Noah recalled the empty feeling in the pit of his stomach at the thought of losing Devin, of having to watch him die. “He’s not immune, but he was bitten. It was the one thing they could do with my blood. A serum or something.”

“Passive immunity,” Brandon said easily.

“Maybe.” Noah tried to remember what Emily had said when she’d explained it to him.

“Okay.” Brandon’s voice was low. It was clear he knew Noah was still holding back. “So what happened after? I’m assuming something changed if you’re out here searching for answers.”

Swallowing hard, Noah shook his head. “We didn’t hear anything for weeks. It was a no news is good news kind of deal.”

“But you got news?” Brandon prompted.

Noah nodded. “Chicago was…gone. No more doctors. No more hope.”

Brandon blinked. “I’m sorry.” His expression was apologetic with a hint of guilt. He probably regretted pressing Noah for his story. “Do you know what happened?”

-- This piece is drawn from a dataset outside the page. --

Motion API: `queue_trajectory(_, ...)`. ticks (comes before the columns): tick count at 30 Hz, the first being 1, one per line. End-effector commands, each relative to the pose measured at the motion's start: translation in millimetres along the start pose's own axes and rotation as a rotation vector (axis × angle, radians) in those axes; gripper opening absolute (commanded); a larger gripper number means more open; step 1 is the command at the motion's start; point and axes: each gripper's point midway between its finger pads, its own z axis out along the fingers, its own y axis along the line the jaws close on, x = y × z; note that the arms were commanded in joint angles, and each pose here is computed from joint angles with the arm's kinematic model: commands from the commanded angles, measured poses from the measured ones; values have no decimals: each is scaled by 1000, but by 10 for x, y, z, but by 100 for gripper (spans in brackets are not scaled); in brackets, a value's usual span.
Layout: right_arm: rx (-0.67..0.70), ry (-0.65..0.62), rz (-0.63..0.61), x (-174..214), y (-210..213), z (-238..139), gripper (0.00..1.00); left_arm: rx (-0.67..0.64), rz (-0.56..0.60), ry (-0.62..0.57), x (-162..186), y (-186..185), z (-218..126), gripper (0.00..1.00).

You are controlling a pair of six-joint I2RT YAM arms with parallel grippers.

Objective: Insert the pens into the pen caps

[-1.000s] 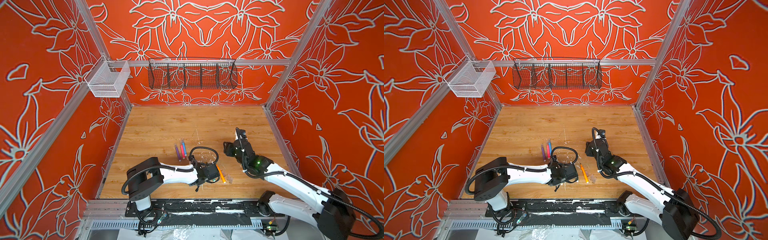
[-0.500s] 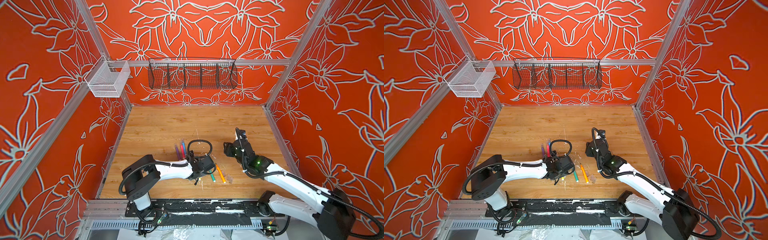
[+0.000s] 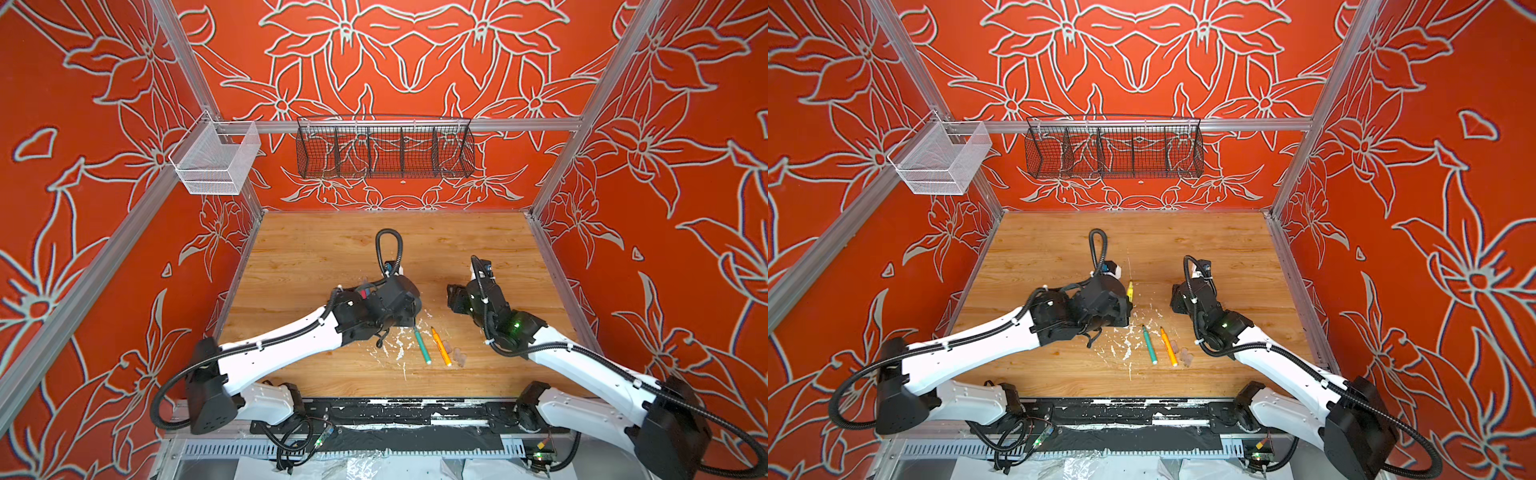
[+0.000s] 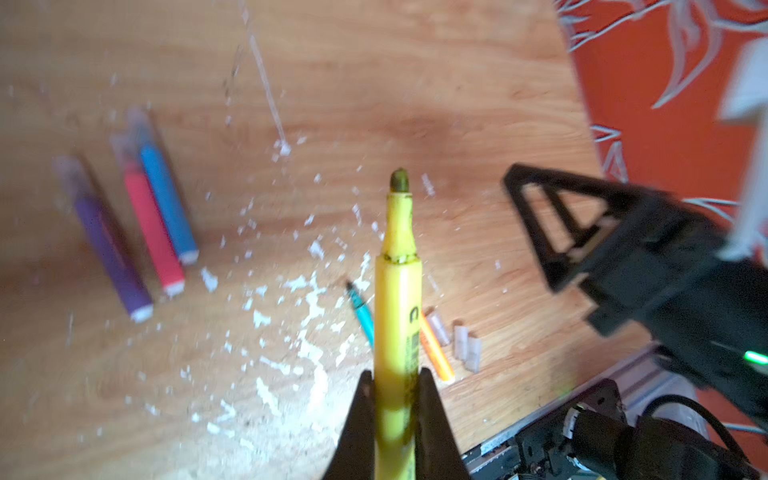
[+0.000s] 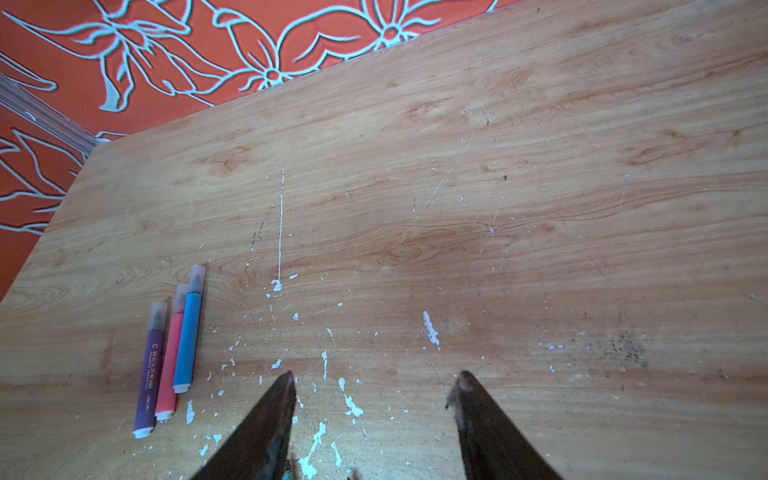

With a shrug, Noah dismissed the question. He didn’t feel like recounting Lukas’s half-tale of Chicago’s demise. “It doesn’t matter what happened. It’s all gone.” Tiredness weighed heavily on him. He cleared his throat and opened his eyes wider. “It’s why I’m here. I know it was stupid. I just wanted to fix things. Give people back that hope.”

Brandon leaned closer. “What if you could? What if we could?”

Noah was struck by a strange sense of numbness. Even if there was a way, did he really want to? Did he want to risk having that hope ripped away again? He didn’t think his heart could take it. “I don’t know.”

“Come with us back to Fort Collins.” Brandon swallowed hard. “There’s people there who can help.” Brandon sounded more desperate with each word, but it was clear he believed what he was saying. “Together we can save the ones who are left.” Brandon sat back and stuck out his chest. There was strength, purpose behind his words as he stated, “Nobody else has to die.”